Orgullo cuando me transporto a Semana Santa del ‘87, días duros en los que los integrantes de la tira deportiva llamada Equipo Diez, bancó la parada en Radio del Plata y cubrieron con pasión democrática los vaivenes del intento de Golpe de Estado. Una vez más fueron los muchachos del deporte: Marcelo Araujo, Fernando Niembro, Adrian Paenza, Alejandro Fabbri, Marcelo Manuelle, Roberto Eguia, mi viejo y alguno más cubrieron aquello que muchos otros eligieron callar. Y varios de ellos, incluido Diego, pasaron la noche en paradero desconocido: alguien les advirtió que estaban amenazados. Esos días comprendí más que nunca por qué Diego le metía tanta ilusión a cada día de elecciones. Por qué nos daba una especie de curso express el sábado a la noche si nos tocaba fiscalizar. Un curso que incluía ayudar a los colegas de partidos más modestos que no llegaban a cubrir todas las mesas. “Y que hay que avisar si faltan boletas. No importa del partido que fuese”.

A propósito de Semana Santa. El abrazo que nos dimos en un café cerca de Plaza de Mayo después de que el admirado Alfonsin nos trampeó hablando de una casa que claramente no estaba en orden en el atardecer de ese domingo inovidable fue uno de los abrazos que extraño tanto como su propia presencia.

O el que me dio al volver a la casa de La Lucila después de ver salir campeón al equipo de su amado Flaco Menotti.

O el que nos encontró llorando como nenes en el palco de Prensa de Ferro cuando Los Pumas le ganaron a Francia por primera vez, en 1985.

Orgullo cuando ignoraba rotundamente la acusación de dedicarse no a Deportes Varios sino a Deportes Raros y clavaba información de remo o atletismo en medio del anuncio de las probables formaciones de algún partido de la B.

Un orgullo que no difiere demasiado del que cualquiera de ustedes siente en este momento por sus queridos viejos.

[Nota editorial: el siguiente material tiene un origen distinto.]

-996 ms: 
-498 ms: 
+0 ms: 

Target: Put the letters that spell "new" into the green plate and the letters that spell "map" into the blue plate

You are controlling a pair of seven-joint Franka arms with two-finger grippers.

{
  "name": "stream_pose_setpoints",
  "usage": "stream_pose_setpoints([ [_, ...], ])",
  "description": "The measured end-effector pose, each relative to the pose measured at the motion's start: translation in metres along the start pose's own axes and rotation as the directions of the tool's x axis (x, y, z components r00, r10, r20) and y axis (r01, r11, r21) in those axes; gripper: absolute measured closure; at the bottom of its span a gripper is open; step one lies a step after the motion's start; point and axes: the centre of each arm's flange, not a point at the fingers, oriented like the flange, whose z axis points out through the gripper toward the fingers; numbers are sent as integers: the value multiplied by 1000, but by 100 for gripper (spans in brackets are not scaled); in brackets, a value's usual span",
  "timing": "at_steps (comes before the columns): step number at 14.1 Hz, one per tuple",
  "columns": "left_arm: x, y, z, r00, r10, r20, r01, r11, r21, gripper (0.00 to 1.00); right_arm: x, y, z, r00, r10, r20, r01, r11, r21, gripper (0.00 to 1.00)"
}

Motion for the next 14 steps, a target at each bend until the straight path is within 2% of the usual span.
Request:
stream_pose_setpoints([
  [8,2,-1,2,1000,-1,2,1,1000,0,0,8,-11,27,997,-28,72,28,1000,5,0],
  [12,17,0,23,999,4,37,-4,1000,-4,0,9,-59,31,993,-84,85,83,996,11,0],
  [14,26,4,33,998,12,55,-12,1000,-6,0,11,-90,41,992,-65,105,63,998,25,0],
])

Y del que, ojalá, mis cinco hijos sientan por mí aunque sea en dosis homeopáticas.

El único recurso para evitar caer en la tentación de que la memoria y las tripas hagan de estas líneas algo interminable y tedioso es el del corte abrupto.

El de prometerme falazmente que algún día escribiré aunque sea para mi registro en soledad todos y cada uno de los momentos que jamás olvidaré de mi vida con este hombre culto, presuntamente serio, entrañablemente cabrón.

Sus viejos amigos del rugby le decían Felon. Sus compañeros de trabajo le decían Bubu, Bonafina Dorrego o Bestia Agropecuaria. Sus nietas le decían Diegui.

Yo le digo Abuelo Diego. Probablemente para tomar un poco de distancia de lo que realmente me toca. Porque cada momento en el que pienso en él como mi viejo –cada hora de cada dia- me doy cuenta de cuánto lo extraño. De cuánto lo amo. De cuánto le agradezco.